## DIRECTIONS
Search the listing below for the word "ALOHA" and copy each line where it appears.
DATA TO USE below:
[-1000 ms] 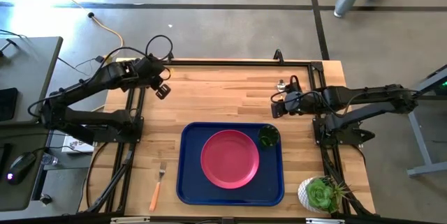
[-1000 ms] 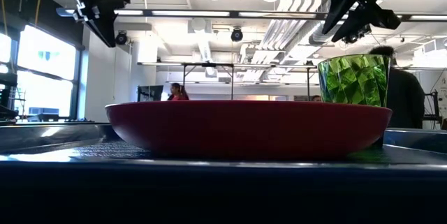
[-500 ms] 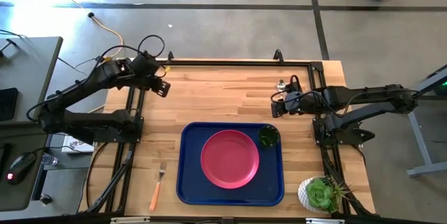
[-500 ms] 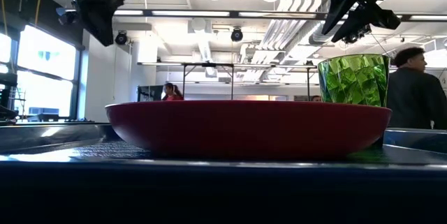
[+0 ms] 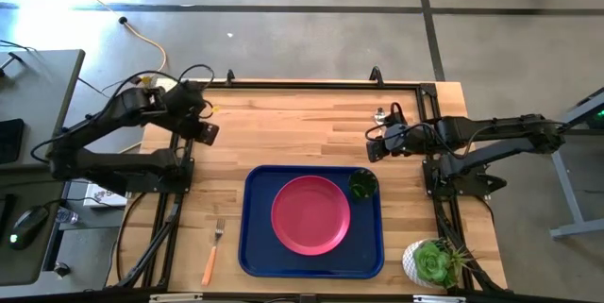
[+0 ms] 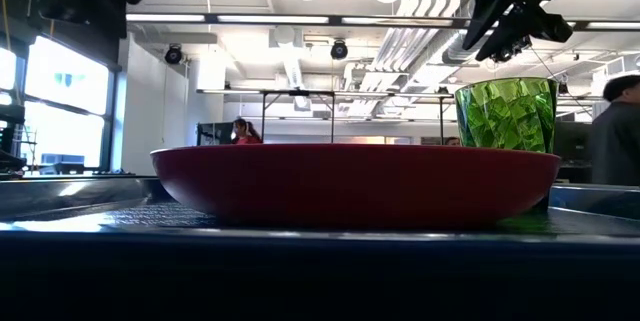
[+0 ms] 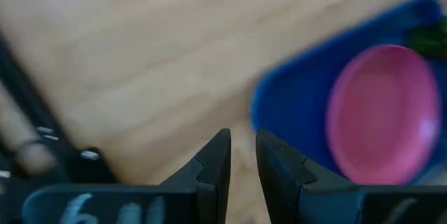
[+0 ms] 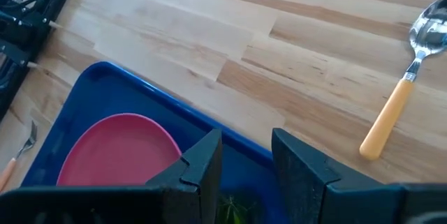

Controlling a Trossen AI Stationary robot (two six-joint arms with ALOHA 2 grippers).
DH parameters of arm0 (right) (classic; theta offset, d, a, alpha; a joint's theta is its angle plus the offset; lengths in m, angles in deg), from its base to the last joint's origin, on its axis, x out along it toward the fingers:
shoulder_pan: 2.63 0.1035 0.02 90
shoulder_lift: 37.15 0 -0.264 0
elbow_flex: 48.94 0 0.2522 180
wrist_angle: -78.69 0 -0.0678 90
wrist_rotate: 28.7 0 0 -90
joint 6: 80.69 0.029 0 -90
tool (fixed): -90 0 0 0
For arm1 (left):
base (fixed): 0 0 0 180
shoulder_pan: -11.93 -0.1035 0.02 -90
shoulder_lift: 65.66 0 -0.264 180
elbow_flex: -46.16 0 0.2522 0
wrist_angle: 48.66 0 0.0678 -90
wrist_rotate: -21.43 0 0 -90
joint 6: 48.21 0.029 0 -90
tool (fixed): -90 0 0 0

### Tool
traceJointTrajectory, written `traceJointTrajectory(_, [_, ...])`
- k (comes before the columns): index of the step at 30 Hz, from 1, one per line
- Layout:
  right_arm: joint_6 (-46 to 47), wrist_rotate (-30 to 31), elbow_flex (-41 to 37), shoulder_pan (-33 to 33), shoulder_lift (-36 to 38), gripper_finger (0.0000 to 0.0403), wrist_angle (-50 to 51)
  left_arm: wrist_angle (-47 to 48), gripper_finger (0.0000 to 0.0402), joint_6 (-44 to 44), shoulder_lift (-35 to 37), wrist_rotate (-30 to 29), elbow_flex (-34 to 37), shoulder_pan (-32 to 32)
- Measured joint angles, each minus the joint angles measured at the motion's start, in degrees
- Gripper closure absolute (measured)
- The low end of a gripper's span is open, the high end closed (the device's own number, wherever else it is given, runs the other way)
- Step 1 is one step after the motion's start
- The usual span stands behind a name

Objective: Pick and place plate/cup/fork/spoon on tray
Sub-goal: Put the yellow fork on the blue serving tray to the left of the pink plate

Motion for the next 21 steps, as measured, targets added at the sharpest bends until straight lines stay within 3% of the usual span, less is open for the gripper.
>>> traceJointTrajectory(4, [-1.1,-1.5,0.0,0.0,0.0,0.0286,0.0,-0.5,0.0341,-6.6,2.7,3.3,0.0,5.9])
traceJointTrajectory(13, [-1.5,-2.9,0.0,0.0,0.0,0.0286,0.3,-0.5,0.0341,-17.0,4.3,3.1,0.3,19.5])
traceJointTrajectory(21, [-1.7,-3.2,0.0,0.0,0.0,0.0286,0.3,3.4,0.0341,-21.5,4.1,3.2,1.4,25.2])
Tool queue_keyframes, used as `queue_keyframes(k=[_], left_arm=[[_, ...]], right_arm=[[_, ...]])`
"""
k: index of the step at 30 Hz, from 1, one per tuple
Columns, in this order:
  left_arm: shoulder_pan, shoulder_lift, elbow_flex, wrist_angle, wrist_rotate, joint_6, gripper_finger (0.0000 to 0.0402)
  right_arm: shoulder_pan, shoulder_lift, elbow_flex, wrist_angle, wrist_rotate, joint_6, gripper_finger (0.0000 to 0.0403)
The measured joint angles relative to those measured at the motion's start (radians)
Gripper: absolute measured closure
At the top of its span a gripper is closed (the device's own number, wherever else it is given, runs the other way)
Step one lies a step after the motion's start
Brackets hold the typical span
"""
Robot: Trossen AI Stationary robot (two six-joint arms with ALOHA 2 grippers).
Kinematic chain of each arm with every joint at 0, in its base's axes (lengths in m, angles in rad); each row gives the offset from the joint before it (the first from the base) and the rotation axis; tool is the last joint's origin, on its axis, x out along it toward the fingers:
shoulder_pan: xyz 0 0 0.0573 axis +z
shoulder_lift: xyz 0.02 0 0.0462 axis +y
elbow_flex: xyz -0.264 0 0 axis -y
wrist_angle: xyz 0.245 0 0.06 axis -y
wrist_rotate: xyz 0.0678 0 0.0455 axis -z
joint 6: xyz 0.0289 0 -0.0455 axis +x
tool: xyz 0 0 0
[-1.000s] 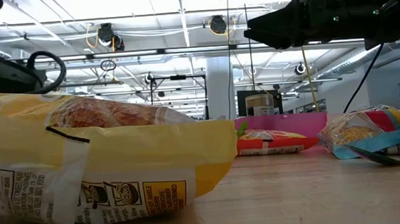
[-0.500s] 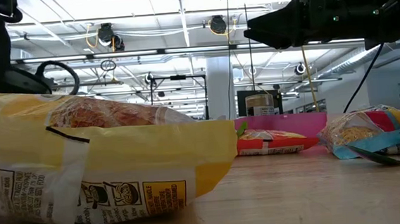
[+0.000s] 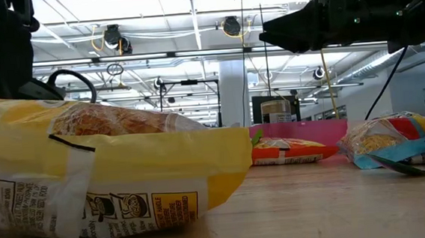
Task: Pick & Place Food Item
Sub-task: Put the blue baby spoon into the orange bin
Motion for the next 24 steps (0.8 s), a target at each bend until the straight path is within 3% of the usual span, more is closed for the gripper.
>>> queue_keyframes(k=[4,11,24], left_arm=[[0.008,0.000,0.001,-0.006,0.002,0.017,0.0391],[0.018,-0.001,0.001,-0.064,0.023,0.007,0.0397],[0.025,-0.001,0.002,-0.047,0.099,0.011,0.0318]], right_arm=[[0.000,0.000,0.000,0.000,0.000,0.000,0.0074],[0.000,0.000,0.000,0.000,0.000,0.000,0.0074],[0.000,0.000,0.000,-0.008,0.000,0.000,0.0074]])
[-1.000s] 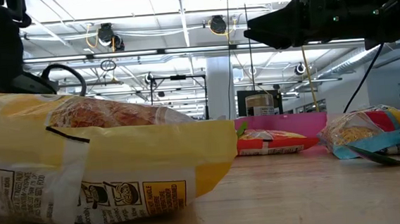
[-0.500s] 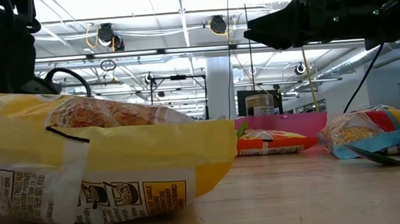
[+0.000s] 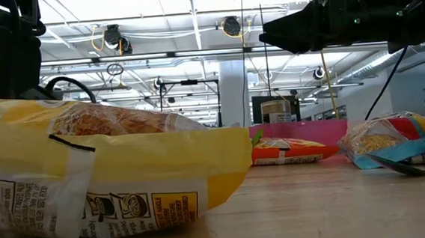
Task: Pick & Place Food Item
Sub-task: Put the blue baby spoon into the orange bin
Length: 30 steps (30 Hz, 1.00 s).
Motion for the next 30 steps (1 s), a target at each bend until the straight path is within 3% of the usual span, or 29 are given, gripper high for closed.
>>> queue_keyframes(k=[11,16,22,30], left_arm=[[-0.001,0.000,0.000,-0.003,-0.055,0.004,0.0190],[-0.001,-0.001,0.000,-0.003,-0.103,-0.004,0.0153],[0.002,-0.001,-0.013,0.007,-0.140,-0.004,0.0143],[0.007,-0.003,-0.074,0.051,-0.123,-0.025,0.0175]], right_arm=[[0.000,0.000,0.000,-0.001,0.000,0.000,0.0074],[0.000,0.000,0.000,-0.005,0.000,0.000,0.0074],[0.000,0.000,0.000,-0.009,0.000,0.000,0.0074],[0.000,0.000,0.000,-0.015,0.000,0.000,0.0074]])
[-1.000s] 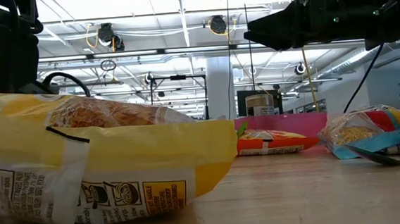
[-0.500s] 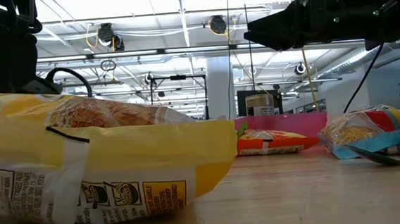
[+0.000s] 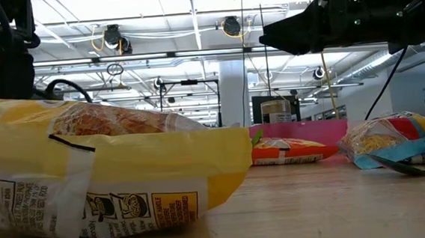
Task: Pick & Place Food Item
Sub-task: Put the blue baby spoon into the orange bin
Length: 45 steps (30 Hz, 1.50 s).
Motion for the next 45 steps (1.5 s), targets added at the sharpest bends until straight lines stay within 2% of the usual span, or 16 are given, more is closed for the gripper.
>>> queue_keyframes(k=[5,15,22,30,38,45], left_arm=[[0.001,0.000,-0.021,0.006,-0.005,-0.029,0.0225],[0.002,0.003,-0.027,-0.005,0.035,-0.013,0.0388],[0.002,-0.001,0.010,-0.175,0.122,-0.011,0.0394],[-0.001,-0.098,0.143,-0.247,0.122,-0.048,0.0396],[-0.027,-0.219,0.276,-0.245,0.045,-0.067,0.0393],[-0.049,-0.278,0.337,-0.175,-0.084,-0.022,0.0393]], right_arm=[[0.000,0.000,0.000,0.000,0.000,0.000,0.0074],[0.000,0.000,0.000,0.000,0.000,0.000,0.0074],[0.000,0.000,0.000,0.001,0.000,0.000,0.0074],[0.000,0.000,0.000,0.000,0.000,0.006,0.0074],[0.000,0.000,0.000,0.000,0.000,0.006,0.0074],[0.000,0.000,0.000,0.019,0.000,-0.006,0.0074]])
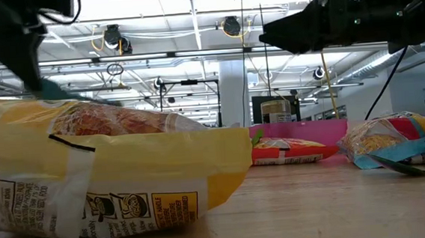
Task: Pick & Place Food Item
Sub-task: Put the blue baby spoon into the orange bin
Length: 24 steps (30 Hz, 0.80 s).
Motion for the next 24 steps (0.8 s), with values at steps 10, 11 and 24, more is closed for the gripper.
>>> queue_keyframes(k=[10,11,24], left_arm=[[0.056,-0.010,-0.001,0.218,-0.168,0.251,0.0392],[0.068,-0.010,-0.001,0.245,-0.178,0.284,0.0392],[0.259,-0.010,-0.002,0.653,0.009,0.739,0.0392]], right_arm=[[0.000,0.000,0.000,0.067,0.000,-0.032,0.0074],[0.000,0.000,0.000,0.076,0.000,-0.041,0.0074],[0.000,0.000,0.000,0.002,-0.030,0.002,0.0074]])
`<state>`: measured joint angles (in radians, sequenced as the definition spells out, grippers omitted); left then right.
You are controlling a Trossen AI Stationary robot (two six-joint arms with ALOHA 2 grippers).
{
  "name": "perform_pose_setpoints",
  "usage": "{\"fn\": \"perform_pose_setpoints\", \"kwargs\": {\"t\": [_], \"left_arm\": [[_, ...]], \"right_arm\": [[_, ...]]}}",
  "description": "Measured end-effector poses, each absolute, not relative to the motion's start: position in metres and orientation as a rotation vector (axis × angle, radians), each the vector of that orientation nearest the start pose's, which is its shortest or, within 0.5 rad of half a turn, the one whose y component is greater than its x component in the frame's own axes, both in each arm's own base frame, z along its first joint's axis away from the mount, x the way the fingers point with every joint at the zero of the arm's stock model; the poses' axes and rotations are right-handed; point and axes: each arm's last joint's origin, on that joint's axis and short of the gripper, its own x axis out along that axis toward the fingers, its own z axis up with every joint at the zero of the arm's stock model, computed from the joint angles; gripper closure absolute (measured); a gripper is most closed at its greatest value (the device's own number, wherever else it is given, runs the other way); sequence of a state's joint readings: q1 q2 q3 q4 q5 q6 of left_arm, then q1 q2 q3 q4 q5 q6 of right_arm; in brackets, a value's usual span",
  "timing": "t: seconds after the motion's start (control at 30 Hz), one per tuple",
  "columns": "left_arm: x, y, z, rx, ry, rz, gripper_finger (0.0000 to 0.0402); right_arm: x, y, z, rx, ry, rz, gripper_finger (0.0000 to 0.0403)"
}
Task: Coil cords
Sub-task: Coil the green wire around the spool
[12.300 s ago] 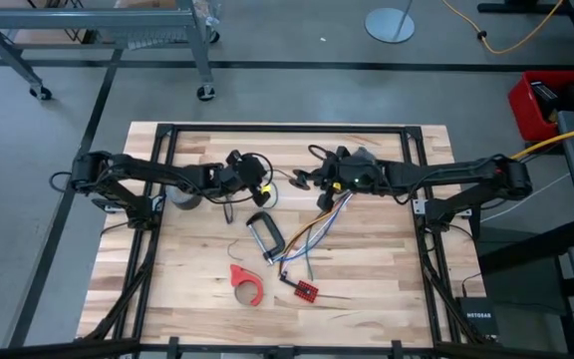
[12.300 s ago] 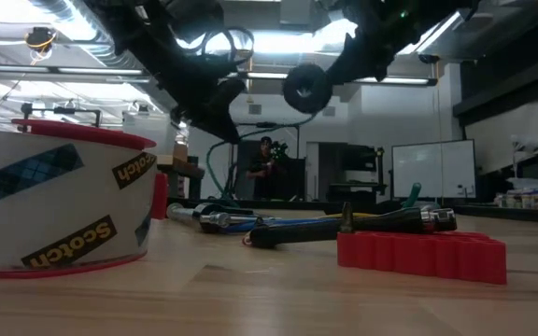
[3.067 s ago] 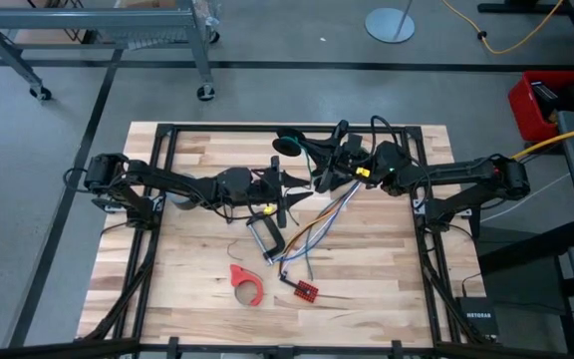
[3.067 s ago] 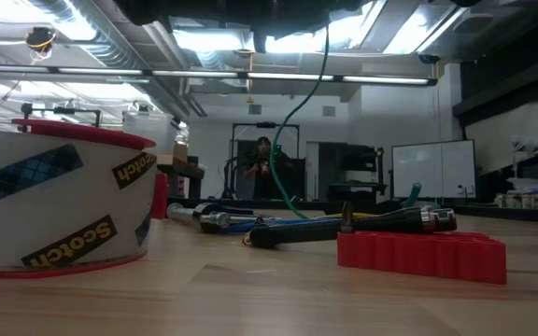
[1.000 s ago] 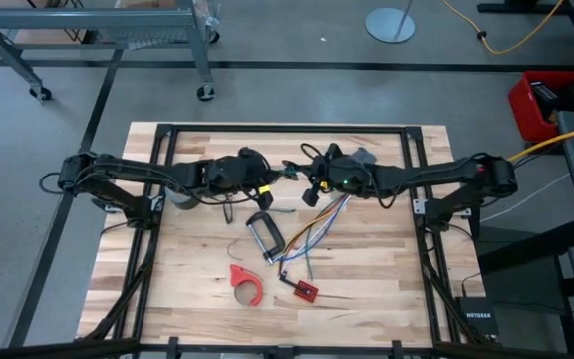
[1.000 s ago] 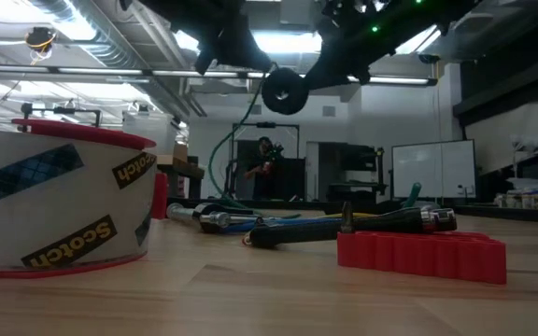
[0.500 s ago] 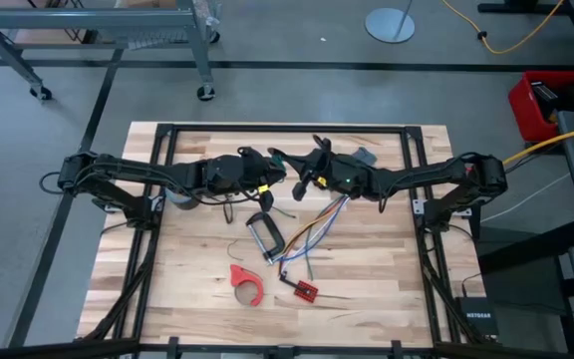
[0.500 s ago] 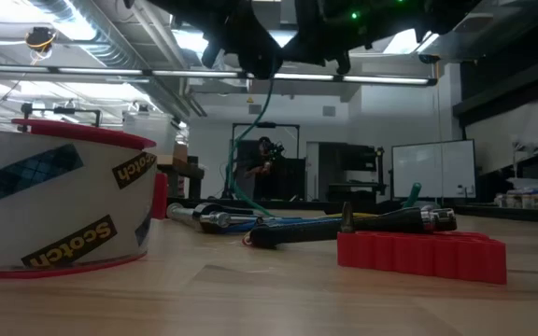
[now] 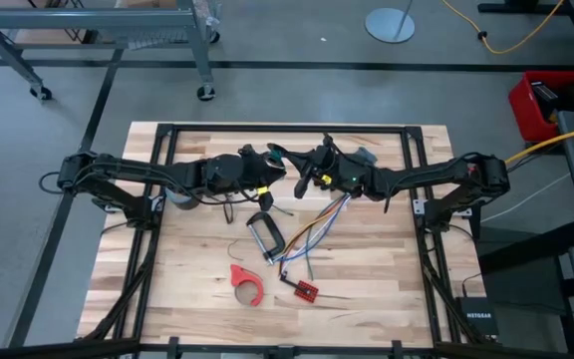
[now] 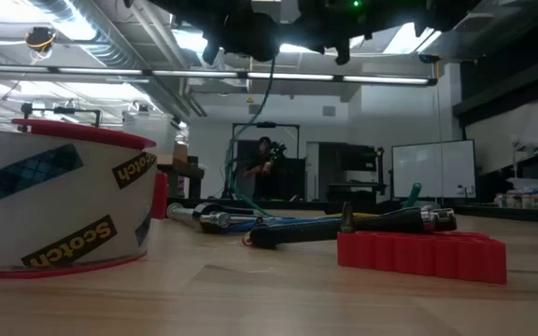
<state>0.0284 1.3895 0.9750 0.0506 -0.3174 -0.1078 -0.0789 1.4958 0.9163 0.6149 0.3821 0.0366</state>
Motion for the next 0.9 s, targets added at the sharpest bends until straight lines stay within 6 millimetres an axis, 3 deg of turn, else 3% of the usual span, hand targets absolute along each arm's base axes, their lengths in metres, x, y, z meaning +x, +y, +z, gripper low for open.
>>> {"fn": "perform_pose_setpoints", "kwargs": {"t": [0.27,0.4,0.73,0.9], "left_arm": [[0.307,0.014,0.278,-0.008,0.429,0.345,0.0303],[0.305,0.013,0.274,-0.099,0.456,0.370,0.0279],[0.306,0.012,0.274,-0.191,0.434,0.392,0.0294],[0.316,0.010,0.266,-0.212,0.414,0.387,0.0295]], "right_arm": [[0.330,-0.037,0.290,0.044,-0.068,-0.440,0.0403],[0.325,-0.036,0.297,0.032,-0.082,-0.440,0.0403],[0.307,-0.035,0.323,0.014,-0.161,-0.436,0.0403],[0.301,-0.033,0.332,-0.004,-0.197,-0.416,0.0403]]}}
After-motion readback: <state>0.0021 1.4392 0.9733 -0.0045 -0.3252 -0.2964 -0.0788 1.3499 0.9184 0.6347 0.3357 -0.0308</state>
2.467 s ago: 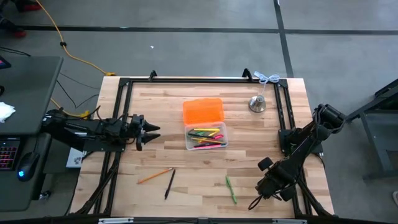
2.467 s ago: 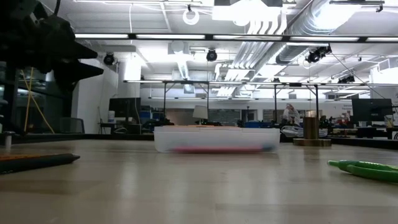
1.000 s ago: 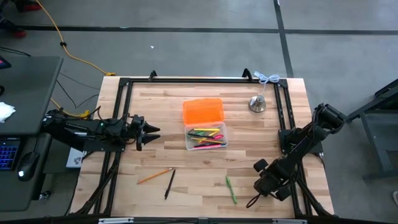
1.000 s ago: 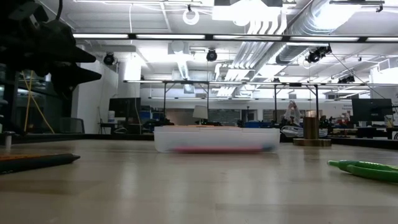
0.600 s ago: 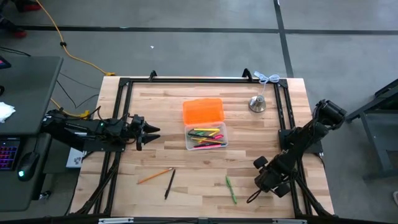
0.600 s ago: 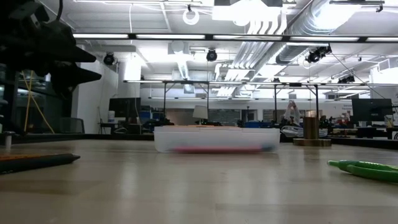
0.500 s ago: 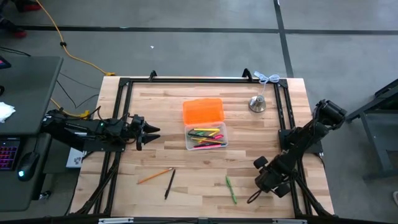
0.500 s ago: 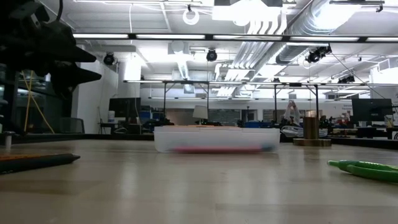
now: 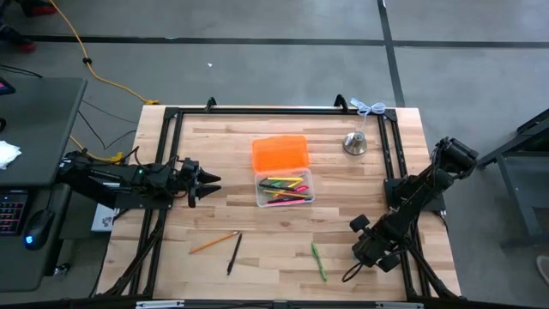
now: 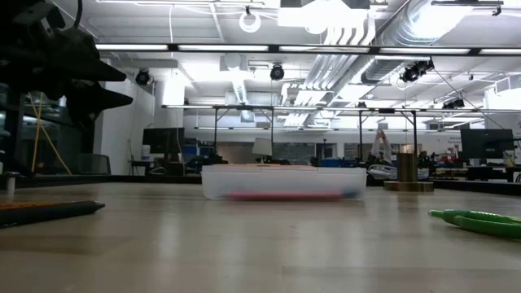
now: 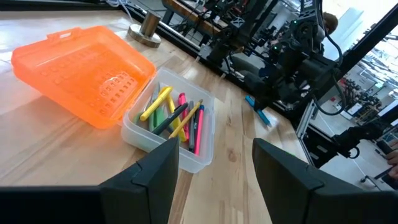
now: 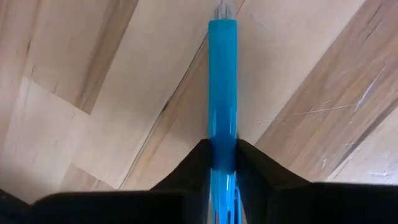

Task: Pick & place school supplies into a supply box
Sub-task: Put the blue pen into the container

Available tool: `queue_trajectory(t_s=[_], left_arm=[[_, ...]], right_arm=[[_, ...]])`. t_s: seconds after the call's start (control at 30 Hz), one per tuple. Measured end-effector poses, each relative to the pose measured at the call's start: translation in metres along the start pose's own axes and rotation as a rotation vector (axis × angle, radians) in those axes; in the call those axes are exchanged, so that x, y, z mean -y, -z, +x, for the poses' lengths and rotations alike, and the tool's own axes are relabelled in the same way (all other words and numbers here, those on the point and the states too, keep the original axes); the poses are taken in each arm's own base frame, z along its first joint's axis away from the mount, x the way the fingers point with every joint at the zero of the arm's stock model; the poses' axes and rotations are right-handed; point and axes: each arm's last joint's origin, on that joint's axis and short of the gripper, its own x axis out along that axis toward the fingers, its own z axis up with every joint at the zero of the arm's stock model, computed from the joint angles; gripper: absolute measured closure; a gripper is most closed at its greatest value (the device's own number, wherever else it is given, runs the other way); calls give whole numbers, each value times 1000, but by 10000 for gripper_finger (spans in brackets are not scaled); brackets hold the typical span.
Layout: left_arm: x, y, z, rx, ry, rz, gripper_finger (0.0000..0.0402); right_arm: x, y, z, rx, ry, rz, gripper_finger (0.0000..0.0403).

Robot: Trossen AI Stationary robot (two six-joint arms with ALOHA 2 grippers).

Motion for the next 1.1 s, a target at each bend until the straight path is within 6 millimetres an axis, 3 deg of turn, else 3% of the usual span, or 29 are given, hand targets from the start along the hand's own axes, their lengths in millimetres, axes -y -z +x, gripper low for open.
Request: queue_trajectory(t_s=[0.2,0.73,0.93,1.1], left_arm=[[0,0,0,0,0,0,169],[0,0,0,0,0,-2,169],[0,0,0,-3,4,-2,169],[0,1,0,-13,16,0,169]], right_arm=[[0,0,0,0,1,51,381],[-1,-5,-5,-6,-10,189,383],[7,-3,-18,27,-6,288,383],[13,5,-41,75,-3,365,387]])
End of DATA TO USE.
## ANSWER TO THIS PROBLEM
Controlling a Trossen AI Stationary robot (two six-joint arms with ALOHA 2 grippers).
Robot: Trossen AI Stationary robot (two six-joint arms with ALOHA 2 grippers).
You are controlling a Trossen AI Stationary robot (two six-joint arms with ALOHA 2 grippers).
Robot: Trossen AI Stationary robot (two six-joint arms with ALOHA 2 grippers).

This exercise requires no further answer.